In this study we examined (1) the effect of stimulation of the MPO on the firing activity of neurons in the PAG, (2) the role of glutamic acid in this interaction and, (3) whether reversible blockade of neuronal activity in the PAG by lidocaine can alter the effect of stimulation of the MPO on arterial blood pressure. Single pulse stimulation of the MPO produced a biphasic response in 2/32 cells and inhibited 3/32 cells. Train electrical stimulation excited 21/54 cells and inhibited 12/54 cells. The latencies to the onset of the excitatory and the inhibitory effects were not different, but the duration of the excitatory effect was slightly longer than that of the inhibitory effect. Chemical stimulation of the MPO excited 17/97 cells and inhibited 16/97 cells. The latency to onset of the excitatory response to stimulation of the MPO was longer but the duration was shorter than that of the inhibitory response. In 83% of the animals (29/35), stimulation of the MPO produced a decrease in mean arterial pressure (MAP). The duration of the response was 196.9 +/- 20.9 s and the average decrease in the MAP was 18.2 +/- 1.4 mmHg. Application of KYN blocked the excitatory response to stimulation of the MPO in 8/16 cells and the inhibitory response of 3/10 cells. Injection of lidocaine into the PAG by itself had no effect on the arterial blood pressure. However, in all animals (n = 10) lidocaine totally or significantly reduced the magnitude of the blood pressure change produced by stimulation of the MPO in a reversible manner. These studies electrophysiologically confirm a pathway between the MPO and the PAG that is, in part, under glutamatergic control. In addition, our results demonstrate that stimulation of the MPO produces a distinctive depressor effect that is mediated through the PAG.

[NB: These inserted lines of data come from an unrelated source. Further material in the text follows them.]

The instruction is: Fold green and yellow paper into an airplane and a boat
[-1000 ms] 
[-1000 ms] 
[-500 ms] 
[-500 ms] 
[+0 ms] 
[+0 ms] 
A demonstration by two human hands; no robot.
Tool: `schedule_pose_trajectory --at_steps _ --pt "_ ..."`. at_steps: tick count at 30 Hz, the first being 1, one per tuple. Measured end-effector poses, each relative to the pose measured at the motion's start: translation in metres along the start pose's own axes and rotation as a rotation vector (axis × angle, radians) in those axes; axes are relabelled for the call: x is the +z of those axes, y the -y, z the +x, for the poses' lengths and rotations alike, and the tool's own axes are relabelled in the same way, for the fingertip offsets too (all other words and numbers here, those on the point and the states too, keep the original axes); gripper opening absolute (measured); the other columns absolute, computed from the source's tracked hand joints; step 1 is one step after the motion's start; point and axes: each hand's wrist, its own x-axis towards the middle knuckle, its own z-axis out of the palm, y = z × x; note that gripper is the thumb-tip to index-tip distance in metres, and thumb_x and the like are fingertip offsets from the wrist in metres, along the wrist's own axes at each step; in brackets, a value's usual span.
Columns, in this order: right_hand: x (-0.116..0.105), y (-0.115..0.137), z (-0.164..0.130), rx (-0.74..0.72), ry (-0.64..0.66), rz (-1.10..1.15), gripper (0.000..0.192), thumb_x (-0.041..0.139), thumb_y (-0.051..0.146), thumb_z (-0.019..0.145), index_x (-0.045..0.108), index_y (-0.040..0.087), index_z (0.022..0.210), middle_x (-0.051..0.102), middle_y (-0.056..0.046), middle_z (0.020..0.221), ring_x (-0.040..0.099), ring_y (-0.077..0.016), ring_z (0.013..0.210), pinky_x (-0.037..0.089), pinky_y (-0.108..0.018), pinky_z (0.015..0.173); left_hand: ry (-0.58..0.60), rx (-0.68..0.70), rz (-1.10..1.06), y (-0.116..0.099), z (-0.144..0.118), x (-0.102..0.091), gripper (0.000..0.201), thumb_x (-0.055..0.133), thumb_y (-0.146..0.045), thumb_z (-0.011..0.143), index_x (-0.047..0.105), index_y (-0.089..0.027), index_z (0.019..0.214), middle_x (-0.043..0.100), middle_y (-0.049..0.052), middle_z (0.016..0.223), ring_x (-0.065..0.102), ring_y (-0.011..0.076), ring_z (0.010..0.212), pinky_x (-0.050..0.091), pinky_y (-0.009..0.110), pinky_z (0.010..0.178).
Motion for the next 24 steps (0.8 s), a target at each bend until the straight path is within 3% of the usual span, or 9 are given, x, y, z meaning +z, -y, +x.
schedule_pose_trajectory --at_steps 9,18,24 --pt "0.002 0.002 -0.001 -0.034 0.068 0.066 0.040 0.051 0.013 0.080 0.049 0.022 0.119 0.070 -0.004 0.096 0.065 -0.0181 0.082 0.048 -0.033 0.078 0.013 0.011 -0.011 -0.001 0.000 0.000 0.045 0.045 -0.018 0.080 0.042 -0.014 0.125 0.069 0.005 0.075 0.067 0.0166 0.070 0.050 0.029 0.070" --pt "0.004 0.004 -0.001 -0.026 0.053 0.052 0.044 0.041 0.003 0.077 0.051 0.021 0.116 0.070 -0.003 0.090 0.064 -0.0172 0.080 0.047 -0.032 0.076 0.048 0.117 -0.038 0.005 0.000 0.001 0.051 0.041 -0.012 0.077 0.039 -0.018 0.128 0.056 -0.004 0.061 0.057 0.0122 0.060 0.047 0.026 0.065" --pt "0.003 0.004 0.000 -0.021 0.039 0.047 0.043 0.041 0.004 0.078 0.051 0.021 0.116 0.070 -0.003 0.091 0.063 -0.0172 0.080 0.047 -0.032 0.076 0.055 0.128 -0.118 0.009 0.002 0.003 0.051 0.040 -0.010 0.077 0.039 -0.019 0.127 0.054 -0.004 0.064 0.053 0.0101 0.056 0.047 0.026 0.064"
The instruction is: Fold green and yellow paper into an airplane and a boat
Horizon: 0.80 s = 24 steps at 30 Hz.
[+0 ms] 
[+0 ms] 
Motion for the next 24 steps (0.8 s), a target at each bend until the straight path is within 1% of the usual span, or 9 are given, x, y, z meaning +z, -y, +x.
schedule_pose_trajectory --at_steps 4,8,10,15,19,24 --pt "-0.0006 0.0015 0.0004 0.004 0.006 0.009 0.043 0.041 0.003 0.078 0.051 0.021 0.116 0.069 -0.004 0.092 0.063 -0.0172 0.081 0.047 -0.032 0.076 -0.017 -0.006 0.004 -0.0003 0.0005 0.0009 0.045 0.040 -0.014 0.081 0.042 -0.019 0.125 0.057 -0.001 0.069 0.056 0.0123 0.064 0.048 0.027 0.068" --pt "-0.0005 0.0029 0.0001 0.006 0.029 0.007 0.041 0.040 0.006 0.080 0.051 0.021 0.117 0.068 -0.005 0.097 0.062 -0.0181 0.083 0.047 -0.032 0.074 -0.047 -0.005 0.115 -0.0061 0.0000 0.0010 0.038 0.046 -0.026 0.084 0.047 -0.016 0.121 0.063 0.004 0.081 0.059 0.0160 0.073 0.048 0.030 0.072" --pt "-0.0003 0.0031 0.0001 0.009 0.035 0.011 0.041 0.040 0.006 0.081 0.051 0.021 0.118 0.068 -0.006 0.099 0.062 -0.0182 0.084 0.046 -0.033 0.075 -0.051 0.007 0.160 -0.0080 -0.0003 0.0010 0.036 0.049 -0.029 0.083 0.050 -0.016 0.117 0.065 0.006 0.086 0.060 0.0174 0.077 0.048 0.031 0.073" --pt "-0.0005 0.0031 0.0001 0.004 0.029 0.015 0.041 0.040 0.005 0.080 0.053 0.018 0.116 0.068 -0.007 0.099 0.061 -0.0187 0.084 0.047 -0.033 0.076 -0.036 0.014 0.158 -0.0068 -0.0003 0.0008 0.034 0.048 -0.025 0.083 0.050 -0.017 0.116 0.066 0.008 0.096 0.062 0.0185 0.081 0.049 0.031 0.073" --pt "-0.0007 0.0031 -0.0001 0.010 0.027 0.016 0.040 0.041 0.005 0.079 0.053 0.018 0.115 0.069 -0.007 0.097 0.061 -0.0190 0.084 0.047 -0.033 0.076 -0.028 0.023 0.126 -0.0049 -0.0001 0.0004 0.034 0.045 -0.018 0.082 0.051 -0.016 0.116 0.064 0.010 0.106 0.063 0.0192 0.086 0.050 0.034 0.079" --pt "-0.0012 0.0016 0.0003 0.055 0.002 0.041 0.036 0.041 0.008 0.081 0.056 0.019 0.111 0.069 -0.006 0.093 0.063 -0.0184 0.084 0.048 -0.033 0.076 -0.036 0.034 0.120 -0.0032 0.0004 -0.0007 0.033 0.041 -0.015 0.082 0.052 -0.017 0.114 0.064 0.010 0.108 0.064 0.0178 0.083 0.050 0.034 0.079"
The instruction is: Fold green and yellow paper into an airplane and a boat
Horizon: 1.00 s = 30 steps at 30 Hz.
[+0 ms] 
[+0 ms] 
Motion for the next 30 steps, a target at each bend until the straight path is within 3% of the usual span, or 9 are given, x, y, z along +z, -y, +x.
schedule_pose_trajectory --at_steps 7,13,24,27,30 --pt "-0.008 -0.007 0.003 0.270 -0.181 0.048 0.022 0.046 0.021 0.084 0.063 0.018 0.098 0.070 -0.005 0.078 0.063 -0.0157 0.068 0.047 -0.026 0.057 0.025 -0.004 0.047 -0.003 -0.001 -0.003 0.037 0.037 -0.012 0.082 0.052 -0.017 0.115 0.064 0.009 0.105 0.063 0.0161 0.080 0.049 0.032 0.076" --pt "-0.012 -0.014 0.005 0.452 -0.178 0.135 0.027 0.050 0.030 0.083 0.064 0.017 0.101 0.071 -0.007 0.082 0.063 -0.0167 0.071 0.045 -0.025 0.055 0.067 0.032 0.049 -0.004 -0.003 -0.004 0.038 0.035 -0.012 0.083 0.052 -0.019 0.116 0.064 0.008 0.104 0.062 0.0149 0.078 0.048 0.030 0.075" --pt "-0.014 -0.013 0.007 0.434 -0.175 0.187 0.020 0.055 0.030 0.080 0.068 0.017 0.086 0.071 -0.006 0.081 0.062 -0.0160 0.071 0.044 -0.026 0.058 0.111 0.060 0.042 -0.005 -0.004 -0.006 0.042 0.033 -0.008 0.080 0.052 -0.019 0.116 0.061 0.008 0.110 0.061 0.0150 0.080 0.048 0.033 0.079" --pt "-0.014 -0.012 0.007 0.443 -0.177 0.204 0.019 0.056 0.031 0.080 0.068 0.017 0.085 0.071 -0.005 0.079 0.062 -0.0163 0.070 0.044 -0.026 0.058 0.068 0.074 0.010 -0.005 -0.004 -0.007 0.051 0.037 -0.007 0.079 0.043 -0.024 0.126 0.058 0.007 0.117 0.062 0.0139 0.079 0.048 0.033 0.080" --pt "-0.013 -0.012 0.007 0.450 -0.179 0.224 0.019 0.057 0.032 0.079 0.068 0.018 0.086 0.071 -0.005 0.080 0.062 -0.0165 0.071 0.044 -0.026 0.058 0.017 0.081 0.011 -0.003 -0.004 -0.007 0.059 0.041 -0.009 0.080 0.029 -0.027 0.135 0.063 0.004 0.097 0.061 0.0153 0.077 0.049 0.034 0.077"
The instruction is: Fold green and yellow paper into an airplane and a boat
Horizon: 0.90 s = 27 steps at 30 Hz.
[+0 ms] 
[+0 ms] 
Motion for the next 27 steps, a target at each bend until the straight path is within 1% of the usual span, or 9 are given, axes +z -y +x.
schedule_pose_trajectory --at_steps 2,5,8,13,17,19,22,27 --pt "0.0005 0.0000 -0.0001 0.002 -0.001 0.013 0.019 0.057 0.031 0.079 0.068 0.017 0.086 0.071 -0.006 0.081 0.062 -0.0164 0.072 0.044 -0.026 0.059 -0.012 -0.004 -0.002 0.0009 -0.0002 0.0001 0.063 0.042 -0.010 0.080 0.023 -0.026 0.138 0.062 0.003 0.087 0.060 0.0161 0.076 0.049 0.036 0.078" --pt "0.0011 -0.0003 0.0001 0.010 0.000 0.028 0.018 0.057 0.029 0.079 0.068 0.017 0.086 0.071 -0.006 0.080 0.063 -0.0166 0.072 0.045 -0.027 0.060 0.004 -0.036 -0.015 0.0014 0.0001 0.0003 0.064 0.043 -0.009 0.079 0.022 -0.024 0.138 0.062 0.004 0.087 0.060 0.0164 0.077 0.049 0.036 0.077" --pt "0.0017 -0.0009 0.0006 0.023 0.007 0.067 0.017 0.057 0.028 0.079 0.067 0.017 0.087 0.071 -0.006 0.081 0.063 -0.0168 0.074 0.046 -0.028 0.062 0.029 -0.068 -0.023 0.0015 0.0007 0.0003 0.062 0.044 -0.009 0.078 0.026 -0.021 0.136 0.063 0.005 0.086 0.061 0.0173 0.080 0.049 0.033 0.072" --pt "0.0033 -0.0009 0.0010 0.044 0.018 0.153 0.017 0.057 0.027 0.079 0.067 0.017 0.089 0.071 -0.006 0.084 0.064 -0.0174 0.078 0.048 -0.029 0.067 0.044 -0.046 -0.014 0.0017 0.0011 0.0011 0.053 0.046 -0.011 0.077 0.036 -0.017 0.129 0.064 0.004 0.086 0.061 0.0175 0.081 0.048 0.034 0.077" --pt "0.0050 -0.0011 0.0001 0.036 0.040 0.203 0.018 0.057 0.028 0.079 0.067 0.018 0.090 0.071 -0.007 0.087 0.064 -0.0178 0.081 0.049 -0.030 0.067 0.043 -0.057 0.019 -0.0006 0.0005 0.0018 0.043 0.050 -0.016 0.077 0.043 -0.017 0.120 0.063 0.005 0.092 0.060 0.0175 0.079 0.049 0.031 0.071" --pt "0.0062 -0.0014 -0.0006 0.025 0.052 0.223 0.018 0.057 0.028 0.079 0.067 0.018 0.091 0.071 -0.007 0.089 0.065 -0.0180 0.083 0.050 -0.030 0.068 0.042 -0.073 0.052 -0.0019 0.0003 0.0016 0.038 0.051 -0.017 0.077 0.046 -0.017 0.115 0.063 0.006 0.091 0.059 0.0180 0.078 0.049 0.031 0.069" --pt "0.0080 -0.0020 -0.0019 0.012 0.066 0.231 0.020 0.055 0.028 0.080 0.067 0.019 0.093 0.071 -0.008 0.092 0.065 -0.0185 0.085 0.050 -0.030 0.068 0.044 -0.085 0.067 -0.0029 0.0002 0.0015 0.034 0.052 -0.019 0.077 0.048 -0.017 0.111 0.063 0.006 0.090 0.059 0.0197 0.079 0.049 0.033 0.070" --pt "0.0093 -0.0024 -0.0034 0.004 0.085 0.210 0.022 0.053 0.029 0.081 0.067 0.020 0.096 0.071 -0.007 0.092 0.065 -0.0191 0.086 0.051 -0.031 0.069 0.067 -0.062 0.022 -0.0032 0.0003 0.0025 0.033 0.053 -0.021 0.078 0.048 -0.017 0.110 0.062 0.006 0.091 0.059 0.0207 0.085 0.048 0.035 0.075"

Sleep induction by microinjection of pentobarbital into the medial preoptic area in rats

In a previous study we have shown that microinjection of the benzodiazepine hypnotic triazolam into the medial preoptic area increases sleep in rats. In order to determine whether this effect is specific to benzodiazepines, or whether it occurs with hypnotic medications from other pharmacologic classes, we have microinjected pentobarbital (1 and 100 micrograms) and vehicle in random sequence into rats and performed two hour sleep studies in the daytime with the lights on. Both doses significantly decreased sleep latency and increased nonREM and total sleep. The amount of REM sleep, REM latency, and intermittent waking time were not significantly altered. These data are consistent with the hypothesis that the medial preoptic area may be involved in sleep induction by both benzodiazepine and barbiturate hypnotic medications.